Наследство | страница 4
А вот сегодня было по-другому: он сказал себе во сне эти слова, но так явственно встал перед ним отец, так реально, что немедленно другая мысль перебила первую: «Нет, он живой. Просто мне снилось когда-то давно, что он умер…»
В поезде, в их купейном вагоне, по крайней мере, оказалось не так уж много пассажиров. Артамонов, пользуясь этим, пошел к проводнице, объяснил прямо: едем на похороны, одна семья, вы уж не селите к нам больше никого — знаете, свое настроение, свои разговоры. Проводница, немолодая, ласковая женщина, все поняла, сказала: поезжайте спокойно, я учту.
Жена и сын сидели напротив. Артамонов посмотрел на них, таких непохожих, не родных друг другу, но бесконечно родных ему — и вдруг его прямо прожгла нежность и благодарность к ним. Нет, какие же молодцы! Не отпустили его одного. Поняли — нельзя. Ведь один он себя мыслями за ночь источил бы, загрыз. А мысли в таких случаях известно какие: о сыновьей неблагодарности. Хотя бы о том, что за последние полгода, сколько не сулился, а так и не приехал к матери.
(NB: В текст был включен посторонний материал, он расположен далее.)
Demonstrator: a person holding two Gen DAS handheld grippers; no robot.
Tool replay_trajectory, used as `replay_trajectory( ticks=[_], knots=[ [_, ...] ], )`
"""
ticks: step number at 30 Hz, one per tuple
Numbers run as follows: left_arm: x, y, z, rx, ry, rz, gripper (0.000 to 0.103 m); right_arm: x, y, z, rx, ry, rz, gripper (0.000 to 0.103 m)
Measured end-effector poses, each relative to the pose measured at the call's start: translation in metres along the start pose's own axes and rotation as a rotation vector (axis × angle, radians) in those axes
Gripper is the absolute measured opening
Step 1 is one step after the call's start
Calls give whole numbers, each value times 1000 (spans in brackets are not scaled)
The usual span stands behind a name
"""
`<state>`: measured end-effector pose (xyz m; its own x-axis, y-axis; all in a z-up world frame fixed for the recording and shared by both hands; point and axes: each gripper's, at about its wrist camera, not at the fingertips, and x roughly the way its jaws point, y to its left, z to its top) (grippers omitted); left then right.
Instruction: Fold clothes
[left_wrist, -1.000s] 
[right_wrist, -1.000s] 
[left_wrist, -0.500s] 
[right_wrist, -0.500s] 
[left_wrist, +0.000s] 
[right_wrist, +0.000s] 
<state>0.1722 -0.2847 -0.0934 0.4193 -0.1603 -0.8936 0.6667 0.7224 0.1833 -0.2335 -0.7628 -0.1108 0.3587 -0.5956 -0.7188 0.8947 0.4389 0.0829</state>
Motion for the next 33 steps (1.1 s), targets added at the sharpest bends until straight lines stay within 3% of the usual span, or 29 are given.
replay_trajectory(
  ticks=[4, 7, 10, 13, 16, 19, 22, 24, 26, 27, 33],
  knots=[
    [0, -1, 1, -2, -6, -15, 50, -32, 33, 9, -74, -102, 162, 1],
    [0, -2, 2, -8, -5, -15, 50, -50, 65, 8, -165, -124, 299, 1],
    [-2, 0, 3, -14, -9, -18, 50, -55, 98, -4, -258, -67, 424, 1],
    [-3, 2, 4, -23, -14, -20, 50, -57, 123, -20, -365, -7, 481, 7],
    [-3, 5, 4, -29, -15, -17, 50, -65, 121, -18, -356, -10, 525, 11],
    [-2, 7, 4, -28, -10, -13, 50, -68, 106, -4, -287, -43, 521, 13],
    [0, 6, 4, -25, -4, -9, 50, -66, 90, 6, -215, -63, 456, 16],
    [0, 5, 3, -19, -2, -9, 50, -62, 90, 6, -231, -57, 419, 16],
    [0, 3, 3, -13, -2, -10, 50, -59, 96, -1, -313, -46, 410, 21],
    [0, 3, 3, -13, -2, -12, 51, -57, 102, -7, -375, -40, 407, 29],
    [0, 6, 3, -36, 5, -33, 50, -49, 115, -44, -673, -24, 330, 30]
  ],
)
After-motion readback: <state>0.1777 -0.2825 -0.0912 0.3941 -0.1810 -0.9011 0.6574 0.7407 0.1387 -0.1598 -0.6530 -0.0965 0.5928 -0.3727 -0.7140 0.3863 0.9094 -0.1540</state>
— Ну, что же, Ксюша, — сказал Артамонов. — Доставай, пожалуй, липучку.
Так он называл домашнее вино из малины, почти безалкогольное, но выпьешь стакан — и глаза сами слипаются. Как снотворное действует. Артамонов велел жене специально захватить его, хоть выспаться в поезде перед завтрашним трудным днем.
«Липучка», однако, не помогла. Они только затеплели от нее, отмякли. Заговорили наконец, даже заулыбались. Почему-то Артамонов вспомнил и принялся рассказывать, как в сорок шестом или сорок седьмом году ходили они с матерью покупать корову.
Прежнюю, Белянку, пришлось зарезать — она сломала ногу. Мясо, не съев ни кусочка, все продали, деньги (их много оказалось на вид, — ворох целый, они тогда крупноразмерные были, «простыни» — тридцатки, пятидесятирублевки) спрятали в сундук и, дождавшись июньского тепла, отправились по дальним деревням. Вообще-то, коровы продавались и в городе, но здесь они были не по деньгам, а в деревне мать надеялась сторговать какую-нибудь и подходящую, и недорогую. Потому и берегла так деньги, вырученные за мясо Белянки, — ни одного рубля не истратили, потому и сами даже свеженины не попробовали. Да, впрочем, Белянкино мясо — как ни голодно было в доме — никому и в глотку не полезло бы. Это ведь пришлось бы есть и слезами умываться. Белянка была как бы членом семьи. Все лихолетье, всю войну на ней только и продержались. Отец на фронте свою ораву защищал, а Белянка здесь, в тылу, сохраняла. У нее и судьба — и жизнь, и смерть — получились какими-то солдатскими. С солдатами ведь как случалось, с теми, конечно, кто уцелел, вернулся: колотится он там, холодает, голодает, в грязи, во вшах, умирает и воскресает, весь штопаный уже, латаный, а все здоровый — ни одна холера к нему не пристает: ни аппендицит, ни насморк, ни мигрень какая-нибудь. А домой вернется, месяц-другой пожил и бац! — прободная язва. И сковырнулся мужик. Или еще обиднее, как с дальним родственником Артамоновых Федором Ухиным случилось. Выпил он крепко на радостях, в честь возвращения, поскользнулся на улице, упал в лужу и захлебнулся. А на войне, между прочим, Днепр под огнем форсировал, в белорусских болотах тонул — и ничего, живой вышел.